**Task to carry out:** Read the lines below, and copy any that contain the string "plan".

**Material for the task:**
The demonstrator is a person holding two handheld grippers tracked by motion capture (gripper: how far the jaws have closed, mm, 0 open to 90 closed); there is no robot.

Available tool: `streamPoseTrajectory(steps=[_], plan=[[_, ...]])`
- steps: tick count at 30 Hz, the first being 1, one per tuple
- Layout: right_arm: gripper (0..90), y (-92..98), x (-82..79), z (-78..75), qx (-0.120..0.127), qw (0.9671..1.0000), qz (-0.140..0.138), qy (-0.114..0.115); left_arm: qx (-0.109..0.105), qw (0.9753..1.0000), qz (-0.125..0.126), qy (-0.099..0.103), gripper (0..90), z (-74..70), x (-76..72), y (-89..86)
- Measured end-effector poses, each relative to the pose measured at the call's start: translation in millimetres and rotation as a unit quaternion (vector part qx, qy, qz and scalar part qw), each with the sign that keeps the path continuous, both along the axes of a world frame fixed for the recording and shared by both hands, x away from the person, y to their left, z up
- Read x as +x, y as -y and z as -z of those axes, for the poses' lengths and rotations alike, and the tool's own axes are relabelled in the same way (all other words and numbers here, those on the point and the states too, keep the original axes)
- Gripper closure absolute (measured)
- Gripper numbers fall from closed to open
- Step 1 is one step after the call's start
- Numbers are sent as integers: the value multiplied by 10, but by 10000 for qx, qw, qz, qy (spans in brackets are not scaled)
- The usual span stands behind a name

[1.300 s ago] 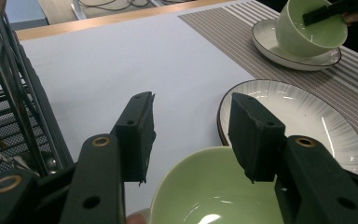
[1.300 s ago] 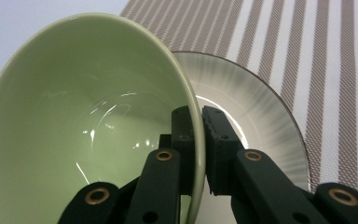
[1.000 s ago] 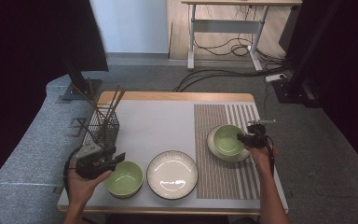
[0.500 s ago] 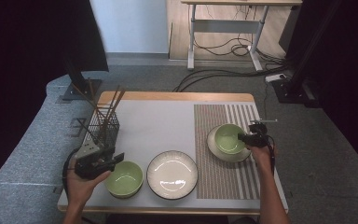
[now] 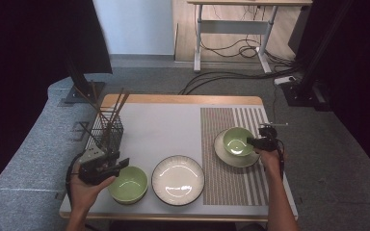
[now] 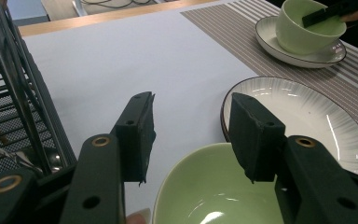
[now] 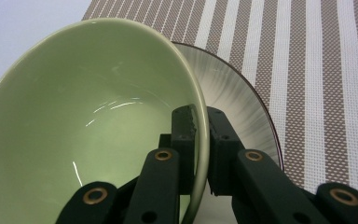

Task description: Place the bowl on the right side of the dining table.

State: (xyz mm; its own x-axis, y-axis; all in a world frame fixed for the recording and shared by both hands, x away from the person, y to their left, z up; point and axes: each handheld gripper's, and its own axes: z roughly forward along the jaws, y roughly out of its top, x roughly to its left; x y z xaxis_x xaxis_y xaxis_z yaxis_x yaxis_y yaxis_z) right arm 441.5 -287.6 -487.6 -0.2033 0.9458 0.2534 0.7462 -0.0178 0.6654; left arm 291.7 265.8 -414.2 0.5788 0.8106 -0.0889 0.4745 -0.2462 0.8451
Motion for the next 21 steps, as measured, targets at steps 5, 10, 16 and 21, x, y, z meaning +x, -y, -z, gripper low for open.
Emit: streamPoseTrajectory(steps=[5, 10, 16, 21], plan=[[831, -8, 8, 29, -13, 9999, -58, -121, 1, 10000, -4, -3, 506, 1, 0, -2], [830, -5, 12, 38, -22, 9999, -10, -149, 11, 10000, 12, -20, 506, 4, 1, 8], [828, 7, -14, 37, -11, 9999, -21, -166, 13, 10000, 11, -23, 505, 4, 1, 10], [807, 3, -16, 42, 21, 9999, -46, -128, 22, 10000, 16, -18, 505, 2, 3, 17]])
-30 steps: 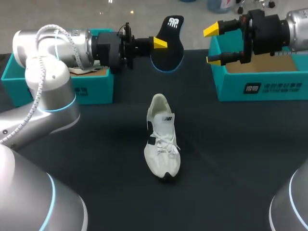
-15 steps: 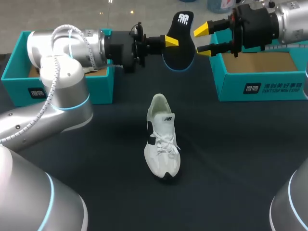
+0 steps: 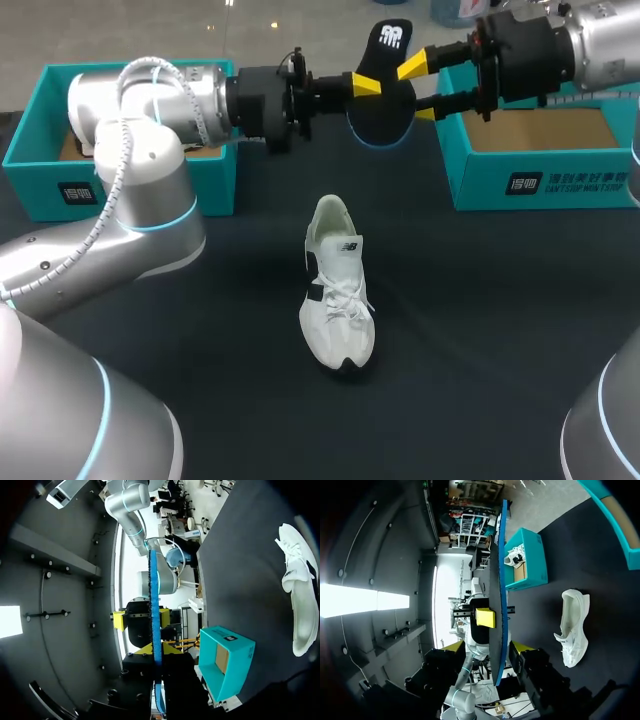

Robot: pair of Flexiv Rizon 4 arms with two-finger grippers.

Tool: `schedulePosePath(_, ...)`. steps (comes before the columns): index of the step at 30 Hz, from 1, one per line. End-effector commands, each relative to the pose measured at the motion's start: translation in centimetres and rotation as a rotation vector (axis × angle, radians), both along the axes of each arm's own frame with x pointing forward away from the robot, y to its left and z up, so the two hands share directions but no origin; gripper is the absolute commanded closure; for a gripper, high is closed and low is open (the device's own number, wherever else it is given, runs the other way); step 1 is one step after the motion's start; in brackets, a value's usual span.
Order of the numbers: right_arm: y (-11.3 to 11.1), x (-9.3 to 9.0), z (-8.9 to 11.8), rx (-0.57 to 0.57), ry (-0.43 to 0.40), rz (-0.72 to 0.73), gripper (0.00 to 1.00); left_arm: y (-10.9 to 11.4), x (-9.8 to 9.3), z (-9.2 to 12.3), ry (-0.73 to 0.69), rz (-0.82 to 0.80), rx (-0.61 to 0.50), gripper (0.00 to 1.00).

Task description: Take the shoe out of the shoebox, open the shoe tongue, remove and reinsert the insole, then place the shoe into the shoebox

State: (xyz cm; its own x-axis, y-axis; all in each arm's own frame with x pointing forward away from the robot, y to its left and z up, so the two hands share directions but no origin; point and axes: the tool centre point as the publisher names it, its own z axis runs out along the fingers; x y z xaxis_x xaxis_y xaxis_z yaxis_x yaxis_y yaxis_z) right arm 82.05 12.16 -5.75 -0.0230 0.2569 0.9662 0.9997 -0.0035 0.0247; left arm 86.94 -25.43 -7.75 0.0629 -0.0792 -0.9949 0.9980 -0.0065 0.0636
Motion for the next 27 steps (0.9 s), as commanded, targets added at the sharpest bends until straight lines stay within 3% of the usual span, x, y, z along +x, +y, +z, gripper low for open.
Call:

**Solution to this task:**
Available tool: `streamPoseTrajectory(steps=[_], plan=[[_, ...]])`
Emit: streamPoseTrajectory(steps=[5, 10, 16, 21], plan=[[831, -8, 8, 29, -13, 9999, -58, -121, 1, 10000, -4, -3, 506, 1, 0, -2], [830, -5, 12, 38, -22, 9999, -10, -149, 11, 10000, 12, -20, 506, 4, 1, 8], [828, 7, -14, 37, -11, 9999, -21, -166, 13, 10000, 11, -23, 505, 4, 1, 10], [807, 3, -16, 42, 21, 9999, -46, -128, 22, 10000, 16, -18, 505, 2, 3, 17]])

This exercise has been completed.